The Dog is in the Basket

The dog is ALMOST in the basket!

While the professional world, me included, can sometimes appear obsessed with criticizing the workplace conduct of Millennials, I recently sat down with my very first real-world boss, Karen Richards, and my very first real-world secretary, Julia Ann Poore, to chat about my personal effectiveness as a 22-year-old new college graduate and novice sales person in 1985.

What’s really changed insofar as integrating younger, less-experienced employees into the workplace?

What’s more: who among my generation has the courage to look into the mirror of their past and face the reality of themselves as a professional neophyte?

My only request of Karen and Julie: don’t hold back.
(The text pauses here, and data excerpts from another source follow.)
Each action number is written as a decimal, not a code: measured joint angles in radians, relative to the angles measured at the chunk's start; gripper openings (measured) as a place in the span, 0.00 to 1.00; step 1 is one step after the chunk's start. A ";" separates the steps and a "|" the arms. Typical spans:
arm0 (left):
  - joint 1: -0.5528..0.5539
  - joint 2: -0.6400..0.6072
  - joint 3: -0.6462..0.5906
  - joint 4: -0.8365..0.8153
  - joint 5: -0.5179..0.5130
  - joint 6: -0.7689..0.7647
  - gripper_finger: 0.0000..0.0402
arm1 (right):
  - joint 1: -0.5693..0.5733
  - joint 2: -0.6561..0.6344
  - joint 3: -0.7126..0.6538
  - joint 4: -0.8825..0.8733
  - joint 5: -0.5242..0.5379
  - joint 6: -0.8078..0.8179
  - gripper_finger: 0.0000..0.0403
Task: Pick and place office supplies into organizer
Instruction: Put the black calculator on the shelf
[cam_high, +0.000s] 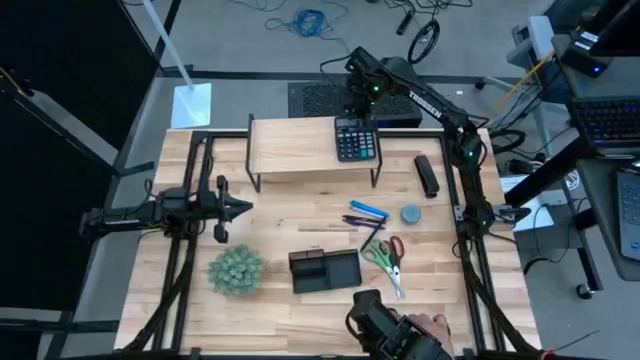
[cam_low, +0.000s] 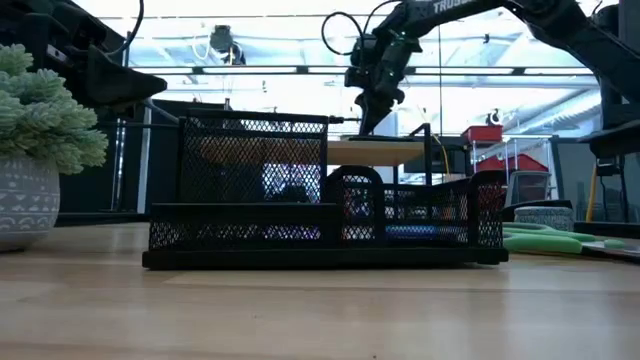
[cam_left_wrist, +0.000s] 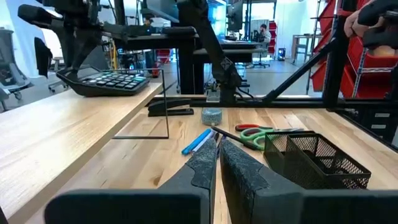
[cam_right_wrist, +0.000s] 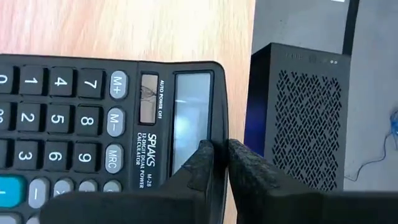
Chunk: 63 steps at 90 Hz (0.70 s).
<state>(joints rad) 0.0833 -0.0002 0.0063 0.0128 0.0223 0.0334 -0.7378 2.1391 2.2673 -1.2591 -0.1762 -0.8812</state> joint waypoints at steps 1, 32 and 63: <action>0.000 0.000 0.000 0.000 0.000 0.000 0.03 | 0.000 0.000 0.000 0.000 0.001 -0.001 0.07; 0.000 0.000 0.000 0.000 0.000 0.000 0.03 | 0.006 0.000 0.000 0.011 0.003 -0.010 0.20; 0.000 0.000 0.000 0.000 0.000 0.000 0.03 | 0.014 -0.028 0.000 0.005 0.126 0.035 0.33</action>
<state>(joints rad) 0.0830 -0.0002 0.0063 0.0128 0.0223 0.0333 -0.7242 2.1111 2.2673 -1.2541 -0.0504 -0.8458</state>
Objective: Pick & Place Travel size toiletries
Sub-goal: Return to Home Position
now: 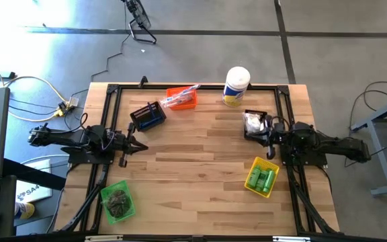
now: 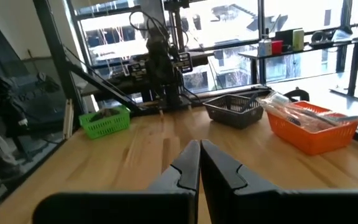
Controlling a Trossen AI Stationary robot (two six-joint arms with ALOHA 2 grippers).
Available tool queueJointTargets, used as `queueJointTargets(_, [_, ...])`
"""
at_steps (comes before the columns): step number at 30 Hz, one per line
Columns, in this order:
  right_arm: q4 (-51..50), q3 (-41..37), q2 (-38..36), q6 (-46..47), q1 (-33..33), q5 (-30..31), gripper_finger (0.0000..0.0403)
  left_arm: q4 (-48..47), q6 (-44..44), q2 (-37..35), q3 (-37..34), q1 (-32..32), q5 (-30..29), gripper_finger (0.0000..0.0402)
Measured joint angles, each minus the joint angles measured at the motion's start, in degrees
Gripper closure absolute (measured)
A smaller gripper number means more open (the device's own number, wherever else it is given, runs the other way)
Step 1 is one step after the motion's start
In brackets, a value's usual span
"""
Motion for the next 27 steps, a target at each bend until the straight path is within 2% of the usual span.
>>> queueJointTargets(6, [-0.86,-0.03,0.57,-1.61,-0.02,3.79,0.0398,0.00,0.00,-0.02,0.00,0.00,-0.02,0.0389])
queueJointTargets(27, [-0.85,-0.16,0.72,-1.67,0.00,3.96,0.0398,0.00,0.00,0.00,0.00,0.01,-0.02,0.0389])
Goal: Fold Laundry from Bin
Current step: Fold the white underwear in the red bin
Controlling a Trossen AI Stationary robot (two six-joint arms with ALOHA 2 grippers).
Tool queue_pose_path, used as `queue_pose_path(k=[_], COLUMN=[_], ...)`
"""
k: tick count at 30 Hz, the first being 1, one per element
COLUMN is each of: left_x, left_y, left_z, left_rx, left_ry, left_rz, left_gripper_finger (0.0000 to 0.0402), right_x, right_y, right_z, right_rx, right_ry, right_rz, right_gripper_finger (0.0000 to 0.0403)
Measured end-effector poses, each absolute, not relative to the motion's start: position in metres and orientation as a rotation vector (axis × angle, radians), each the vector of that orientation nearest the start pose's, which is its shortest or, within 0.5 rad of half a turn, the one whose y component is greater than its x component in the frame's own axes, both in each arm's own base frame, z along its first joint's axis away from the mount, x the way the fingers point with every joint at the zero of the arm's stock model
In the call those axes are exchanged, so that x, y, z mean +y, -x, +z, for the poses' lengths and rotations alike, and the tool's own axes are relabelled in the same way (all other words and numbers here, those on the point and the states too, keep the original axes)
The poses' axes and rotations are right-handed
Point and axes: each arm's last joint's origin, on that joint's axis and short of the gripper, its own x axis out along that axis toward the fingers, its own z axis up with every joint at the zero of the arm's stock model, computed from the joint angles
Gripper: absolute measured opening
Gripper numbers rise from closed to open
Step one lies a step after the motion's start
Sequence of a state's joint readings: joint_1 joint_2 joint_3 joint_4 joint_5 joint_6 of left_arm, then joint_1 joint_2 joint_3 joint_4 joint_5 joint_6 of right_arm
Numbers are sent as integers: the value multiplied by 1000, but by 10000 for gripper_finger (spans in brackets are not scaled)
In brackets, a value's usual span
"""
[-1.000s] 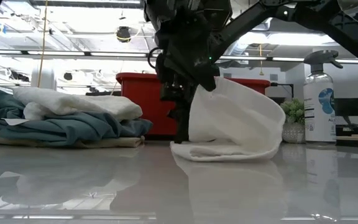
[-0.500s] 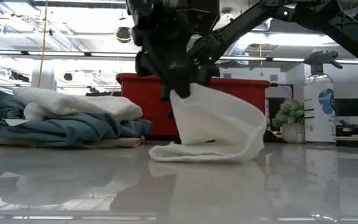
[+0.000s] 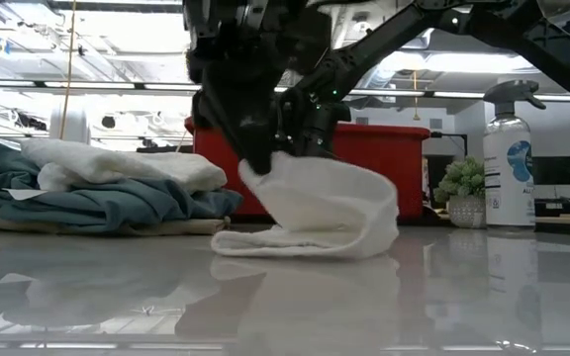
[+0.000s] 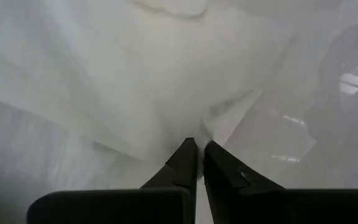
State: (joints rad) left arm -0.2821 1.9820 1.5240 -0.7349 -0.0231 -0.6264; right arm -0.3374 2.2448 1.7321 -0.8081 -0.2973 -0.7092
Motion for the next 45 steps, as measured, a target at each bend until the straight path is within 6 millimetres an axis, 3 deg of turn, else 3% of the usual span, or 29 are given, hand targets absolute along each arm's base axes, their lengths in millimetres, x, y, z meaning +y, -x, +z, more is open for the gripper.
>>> queue_pose_path(k=[6, 38, 45], left_x=[-115, -119, -120], left_y=[-383, -372, -369], left_z=[189, 187, 186], left_rx=[1254, 1314, 1331], left_ry=[365, 359, 316], left_rz=[176, 289, 291], left_gripper_finger=[7, 8, 64], right_x=[-141, -140, -141], right_y=[-428, -425, -423], right_z=[149, 148, 148], right_rx=[1186, 1214, 1227], right_ry=[209, 221, 223], right_rz=[402, 430, 444], right_gripper_finger=[14, 14, 14])
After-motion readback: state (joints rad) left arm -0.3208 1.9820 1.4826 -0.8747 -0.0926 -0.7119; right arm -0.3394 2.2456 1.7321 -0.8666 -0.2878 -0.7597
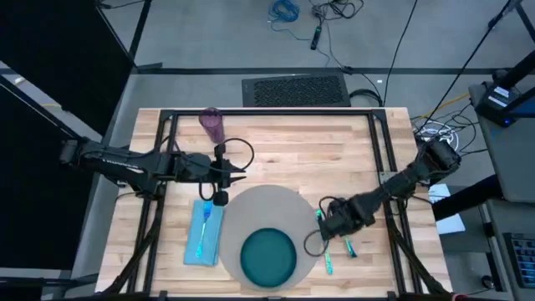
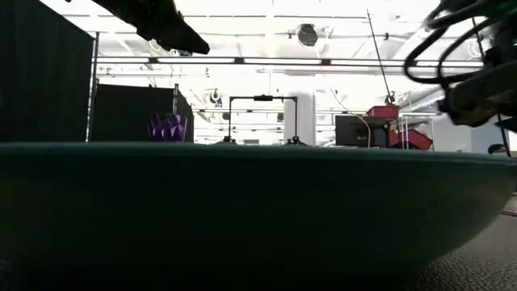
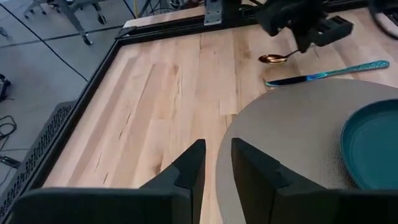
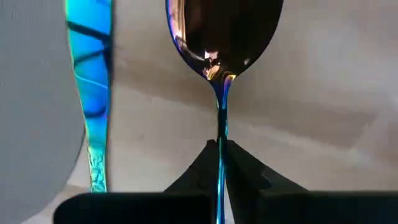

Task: Set table place
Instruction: Move the blue spoon to the right of the blue table knife, then put the purple glass on the gray placemat to the top of the green plate

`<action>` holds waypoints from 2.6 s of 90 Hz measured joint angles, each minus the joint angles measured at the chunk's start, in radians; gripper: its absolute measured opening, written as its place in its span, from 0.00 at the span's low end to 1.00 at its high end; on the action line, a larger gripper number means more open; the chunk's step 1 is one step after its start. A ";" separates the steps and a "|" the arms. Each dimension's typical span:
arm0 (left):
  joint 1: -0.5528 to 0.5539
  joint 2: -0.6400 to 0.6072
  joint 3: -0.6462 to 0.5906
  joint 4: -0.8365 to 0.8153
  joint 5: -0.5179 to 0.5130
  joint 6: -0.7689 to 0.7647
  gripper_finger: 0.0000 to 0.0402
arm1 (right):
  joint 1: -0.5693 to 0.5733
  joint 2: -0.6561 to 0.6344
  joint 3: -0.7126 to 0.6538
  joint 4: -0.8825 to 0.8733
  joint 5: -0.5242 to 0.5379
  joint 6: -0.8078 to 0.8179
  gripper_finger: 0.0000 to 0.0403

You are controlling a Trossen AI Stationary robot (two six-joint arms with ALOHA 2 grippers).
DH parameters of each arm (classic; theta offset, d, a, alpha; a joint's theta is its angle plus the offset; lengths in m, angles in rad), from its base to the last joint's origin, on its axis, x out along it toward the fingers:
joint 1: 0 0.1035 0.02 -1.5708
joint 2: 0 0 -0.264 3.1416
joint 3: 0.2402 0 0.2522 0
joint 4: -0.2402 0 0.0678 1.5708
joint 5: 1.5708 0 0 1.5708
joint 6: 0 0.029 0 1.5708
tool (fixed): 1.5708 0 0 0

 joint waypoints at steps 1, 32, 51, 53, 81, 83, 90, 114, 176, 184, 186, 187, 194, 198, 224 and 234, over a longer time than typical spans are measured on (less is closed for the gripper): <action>0.000 0.000 0.000 0.000 0.000 0.000 0.16 | 0.006 0.000 0.000 0.000 0.003 0.014 0.00; -0.001 0.000 0.000 0.001 0.000 -0.026 0.16 | 0.124 0.000 0.000 0.047 0.071 0.265 0.00; -0.001 0.000 0.000 0.006 0.000 -0.029 0.16 | 0.124 0.000 0.000 0.074 0.121 0.276 0.00; -0.001 0.000 0.000 0.007 0.000 -0.029 0.16 | 0.123 0.001 0.000 0.074 0.121 0.276 0.00; -0.001 0.000 0.000 0.008 0.000 -0.027 0.16 | 0.123 0.008 0.000 0.098 0.120 0.259 0.00; -0.001 0.000 0.000 0.009 0.000 -0.027 0.16 | 0.123 0.009 0.000 0.099 0.119 0.255 0.00; -0.001 0.000 0.000 0.008 0.000 -0.027 0.16 | 0.123 0.011 0.000 0.099 0.119 0.251 0.00; -0.002 0.000 0.000 0.008 0.000 -0.027 0.16 | 0.124 0.018 0.000 0.115 0.118 0.250 0.00; -0.002 0.000 0.000 0.008 0.000 -0.029 0.16 | 0.124 0.060 0.001 0.135 0.120 0.210 0.09; -0.002 0.000 0.000 0.008 0.000 -0.029 0.16 | 0.123 0.060 0.001 0.137 0.120 0.198 0.15; -0.002 0.000 0.000 0.008 0.000 -0.029 0.16 | 0.123 0.060 0.001 0.137 0.120 0.198 0.16; -0.002 0.000 0.000 0.008 0.000 -0.029 0.16 | 0.123 0.060 0.001 0.137 0.120 0.198 0.17; -0.002 0.000 0.000 0.008 0.000 -0.029 0.16 | 0.123 0.060 0.001 0.137 0.121 0.197 0.21; -0.002 0.000 0.000 0.009 0.000 -0.029 0.16 | 0.123 0.060 0.001 0.137 0.121 0.194 0.22; -0.002 0.000 0.000 0.017 0.000 -0.028 0.16 | 0.089 0.026 -0.001 0.128 0.117 0.087 0.30; -0.002 0.000 0.000 0.021 0.000 -0.028 0.16 | 0.073 -0.010 -0.001 0.132 0.116 0.037 0.30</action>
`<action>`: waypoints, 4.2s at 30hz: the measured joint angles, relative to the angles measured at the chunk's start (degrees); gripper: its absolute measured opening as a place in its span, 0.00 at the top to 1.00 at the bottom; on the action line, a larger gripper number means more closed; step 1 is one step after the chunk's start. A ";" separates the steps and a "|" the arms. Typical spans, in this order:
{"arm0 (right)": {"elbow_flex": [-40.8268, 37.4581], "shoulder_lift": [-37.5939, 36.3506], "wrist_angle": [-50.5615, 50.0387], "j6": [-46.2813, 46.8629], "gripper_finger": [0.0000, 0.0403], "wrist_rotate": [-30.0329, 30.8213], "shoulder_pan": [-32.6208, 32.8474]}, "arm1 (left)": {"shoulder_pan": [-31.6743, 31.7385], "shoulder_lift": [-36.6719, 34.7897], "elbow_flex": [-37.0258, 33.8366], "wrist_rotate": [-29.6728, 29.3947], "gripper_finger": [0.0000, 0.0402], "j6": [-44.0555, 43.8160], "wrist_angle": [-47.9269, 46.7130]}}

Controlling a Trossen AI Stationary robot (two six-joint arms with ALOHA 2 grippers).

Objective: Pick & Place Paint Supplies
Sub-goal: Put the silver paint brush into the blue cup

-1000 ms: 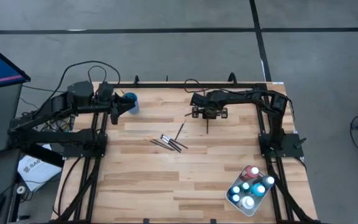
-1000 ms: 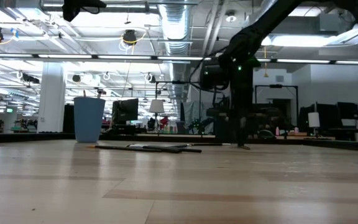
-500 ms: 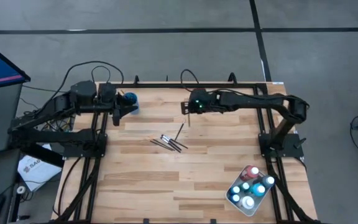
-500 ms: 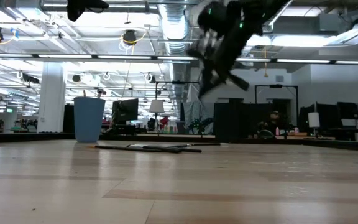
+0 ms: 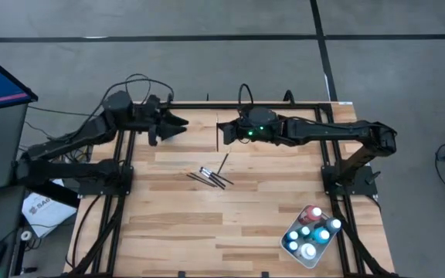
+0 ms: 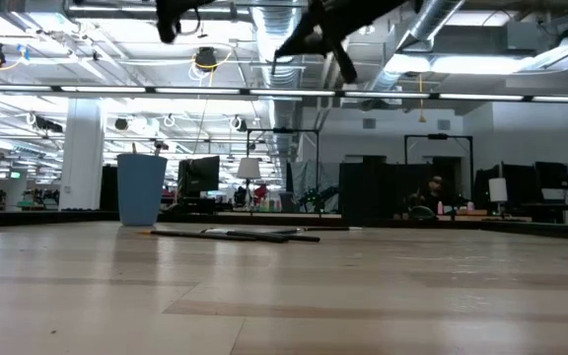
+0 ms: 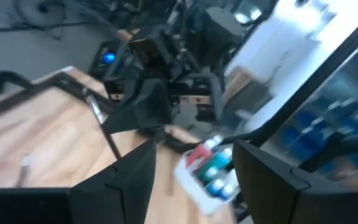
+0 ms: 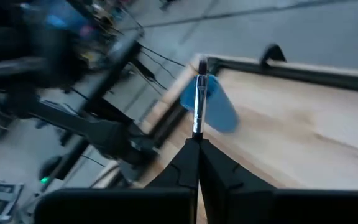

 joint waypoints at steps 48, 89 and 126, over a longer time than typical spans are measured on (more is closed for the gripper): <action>0.04 0.83 5.93 -2.31 1.00 -1.73 1.59 | 4.15 28.13 -6.05 11.98 0.53 -14.11 45.55; 0.01 -1.62 5.79 -8.93 0.48 -4.55 -0.12 | 10.70 5.91 -6.00 -8.91 1.00 19.21 9.17; 0.09 4.41 -11.57 7.40 0.35 -1.53 -5.91 | 14.66 -12.18 -28.38 -41.05 0.74 24.83 7.57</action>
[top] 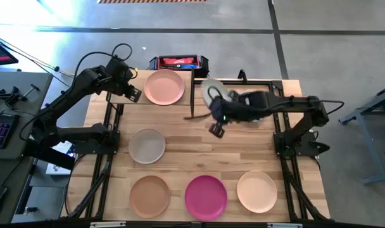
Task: Place and stack plates onto a shelf
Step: Stack the white plate on the pink plate on the shelf
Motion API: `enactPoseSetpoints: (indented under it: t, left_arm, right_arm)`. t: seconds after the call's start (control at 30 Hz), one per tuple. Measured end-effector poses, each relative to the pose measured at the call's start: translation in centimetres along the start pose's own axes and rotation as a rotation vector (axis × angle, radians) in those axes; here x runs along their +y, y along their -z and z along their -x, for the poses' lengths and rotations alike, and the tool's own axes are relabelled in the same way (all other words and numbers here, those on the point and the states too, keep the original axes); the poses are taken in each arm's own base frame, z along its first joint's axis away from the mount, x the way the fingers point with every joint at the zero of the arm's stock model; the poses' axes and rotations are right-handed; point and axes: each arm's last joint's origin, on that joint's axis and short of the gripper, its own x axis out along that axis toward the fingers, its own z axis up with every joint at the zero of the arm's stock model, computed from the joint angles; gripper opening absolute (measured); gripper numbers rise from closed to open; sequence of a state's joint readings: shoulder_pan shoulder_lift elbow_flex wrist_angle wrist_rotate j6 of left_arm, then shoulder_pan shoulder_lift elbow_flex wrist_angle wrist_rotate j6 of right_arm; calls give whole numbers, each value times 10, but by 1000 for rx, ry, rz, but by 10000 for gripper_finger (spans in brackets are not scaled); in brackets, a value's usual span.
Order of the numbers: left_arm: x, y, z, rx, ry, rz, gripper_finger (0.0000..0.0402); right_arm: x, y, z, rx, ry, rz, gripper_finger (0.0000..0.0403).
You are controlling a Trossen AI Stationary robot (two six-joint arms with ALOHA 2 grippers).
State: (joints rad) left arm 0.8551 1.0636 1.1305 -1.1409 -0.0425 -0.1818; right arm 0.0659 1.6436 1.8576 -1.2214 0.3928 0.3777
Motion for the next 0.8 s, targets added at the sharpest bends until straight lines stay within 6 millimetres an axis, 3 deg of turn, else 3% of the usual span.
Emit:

As you will see, they certainly did not.

Randall Kenneth Jones:  Ladies, so good to see you again. It’s been almost 25 years since our days together working in recruitment advertising in Washington, DC.

Julia Ann Poore:  Let’s get this straight from the get-go. I was never your secretary.

Karen Richards: Oh yes, you’d tell everyone Julie was your secretary. You were in sales but she was our account manager. As a recent female college graduate herself, Julie obviously didn’t take kindly to that.

JAP: Nope.

KR: Randy, you have to admit, you had this need to appear more important than you really were. I must have heard Julie say “I’m not your damn secretary” a thousand times. Once, when she heard you tell someone, “If I’m not here, just leave a message with my secretary, Julie,” I had to protect you from bodily harm.

JAP: Has Mad Men taught you nothing?

RKJ:  Clearly, Gen Y doesn’t seem to have the market cornered on self-absorbed office behavior: Generation Jones was known to misstep occasionally too.

JAP:  And now you’re naming our generation after yourself?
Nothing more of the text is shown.